§ **Task objective**
Please repeat the records below exactly, but only from the line that contains "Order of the" onward, ending with the last line.

[[ The data open ]]

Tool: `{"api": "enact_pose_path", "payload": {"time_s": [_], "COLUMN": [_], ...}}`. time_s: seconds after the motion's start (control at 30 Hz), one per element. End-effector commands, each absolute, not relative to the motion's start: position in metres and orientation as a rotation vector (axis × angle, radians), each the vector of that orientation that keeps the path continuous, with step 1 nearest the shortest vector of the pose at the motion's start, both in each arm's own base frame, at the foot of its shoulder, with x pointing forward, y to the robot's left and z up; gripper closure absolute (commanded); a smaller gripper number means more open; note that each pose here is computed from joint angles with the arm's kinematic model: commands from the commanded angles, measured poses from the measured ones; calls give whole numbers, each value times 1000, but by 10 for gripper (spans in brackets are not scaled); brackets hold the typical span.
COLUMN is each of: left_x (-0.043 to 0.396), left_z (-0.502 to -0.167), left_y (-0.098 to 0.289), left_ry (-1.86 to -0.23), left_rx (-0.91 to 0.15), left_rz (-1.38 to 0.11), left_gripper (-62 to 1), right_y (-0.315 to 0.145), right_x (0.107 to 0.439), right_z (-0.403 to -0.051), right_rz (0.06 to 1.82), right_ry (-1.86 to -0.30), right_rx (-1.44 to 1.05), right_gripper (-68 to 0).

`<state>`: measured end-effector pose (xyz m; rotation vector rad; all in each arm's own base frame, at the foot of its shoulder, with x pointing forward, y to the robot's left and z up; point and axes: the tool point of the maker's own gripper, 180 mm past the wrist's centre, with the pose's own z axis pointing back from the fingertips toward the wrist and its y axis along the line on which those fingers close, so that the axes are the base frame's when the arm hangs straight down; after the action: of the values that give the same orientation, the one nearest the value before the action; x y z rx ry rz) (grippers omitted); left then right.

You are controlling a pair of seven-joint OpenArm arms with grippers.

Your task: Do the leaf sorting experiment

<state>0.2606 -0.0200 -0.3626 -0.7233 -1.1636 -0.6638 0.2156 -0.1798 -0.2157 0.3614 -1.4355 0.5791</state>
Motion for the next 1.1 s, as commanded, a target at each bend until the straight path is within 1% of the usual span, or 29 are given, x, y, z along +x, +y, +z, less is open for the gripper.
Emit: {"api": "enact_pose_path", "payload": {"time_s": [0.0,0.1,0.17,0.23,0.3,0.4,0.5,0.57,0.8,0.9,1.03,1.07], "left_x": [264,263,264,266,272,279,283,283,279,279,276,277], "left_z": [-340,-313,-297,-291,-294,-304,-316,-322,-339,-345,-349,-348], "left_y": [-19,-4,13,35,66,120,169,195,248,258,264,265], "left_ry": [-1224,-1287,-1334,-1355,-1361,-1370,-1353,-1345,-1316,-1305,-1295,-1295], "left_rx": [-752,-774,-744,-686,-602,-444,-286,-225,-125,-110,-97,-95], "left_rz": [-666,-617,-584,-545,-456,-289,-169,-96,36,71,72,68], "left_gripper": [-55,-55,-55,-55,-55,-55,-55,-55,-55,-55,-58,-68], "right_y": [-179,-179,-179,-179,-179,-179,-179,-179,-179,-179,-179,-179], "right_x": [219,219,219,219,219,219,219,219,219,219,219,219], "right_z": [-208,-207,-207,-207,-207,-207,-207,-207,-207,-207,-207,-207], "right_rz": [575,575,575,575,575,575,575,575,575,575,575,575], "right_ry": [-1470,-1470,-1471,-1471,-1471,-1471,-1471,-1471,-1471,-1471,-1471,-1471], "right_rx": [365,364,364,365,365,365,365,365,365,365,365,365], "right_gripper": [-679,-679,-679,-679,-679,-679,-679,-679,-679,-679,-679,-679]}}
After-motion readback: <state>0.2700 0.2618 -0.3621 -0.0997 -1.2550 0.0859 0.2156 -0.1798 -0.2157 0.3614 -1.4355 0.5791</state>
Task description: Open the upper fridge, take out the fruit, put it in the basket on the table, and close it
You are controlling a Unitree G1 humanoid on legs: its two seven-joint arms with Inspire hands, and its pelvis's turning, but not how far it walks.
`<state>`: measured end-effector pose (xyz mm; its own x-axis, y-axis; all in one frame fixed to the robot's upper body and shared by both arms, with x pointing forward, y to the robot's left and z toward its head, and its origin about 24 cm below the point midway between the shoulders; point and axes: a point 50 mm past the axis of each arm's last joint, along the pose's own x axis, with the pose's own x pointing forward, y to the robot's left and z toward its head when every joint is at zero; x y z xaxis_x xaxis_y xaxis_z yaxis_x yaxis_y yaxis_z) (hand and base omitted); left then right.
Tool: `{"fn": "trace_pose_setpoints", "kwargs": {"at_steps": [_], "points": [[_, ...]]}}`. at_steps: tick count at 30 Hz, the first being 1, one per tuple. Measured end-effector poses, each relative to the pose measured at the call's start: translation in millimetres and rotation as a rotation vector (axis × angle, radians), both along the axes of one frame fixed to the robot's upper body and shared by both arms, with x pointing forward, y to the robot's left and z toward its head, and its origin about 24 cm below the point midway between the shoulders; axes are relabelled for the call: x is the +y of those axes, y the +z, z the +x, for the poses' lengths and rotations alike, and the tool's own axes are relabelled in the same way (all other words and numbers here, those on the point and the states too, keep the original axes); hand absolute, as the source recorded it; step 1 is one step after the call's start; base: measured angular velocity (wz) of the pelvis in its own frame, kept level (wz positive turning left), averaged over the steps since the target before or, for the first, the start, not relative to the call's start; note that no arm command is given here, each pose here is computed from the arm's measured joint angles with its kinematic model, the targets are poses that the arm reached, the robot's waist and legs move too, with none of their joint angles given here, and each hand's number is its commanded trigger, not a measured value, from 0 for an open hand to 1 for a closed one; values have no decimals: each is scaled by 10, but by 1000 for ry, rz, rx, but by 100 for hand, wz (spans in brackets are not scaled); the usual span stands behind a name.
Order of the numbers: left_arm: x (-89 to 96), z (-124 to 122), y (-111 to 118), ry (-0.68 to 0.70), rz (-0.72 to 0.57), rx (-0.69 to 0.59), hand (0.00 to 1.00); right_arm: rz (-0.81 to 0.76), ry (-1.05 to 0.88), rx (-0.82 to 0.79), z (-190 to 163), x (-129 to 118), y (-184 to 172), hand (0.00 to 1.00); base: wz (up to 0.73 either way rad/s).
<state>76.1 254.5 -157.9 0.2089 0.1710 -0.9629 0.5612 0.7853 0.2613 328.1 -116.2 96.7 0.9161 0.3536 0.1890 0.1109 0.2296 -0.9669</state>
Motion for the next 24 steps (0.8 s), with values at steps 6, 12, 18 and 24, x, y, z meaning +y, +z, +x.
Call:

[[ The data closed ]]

§ **Exercise response**
Order of the numbers: left_arm: x (-89 to 96), z (-124 to 122), y (-111 to 118), ry (-0.68 to 0.70), rz (-0.72 to 0.57), rx (-0.69 to 0.59), hand (0.00 to 1.00); right_arm: rz (-0.81 to 0.76), ry (-1.05 to 0.88), rx (-0.82 to 0.79), z (-190 to 163), x (-129 to 118), y (-184 to 172), hand (0.00 to 1.00); base: wz (up to 0.73 either way rad/s).
<state>76.1 254.5 -157.9 0.2089 0.1710 -0.9629 0.5612 0.7853 0.2613 328.1 -116.2 96.7 0.9161 0.3536 0.1890 0.1109 0.2296 -0.9669</state>
Motion for the next 24 steps (0.8 s), with values at steps 6, 12, 18 and 24, x, y, z meaning +y, +z, +x.
Call:

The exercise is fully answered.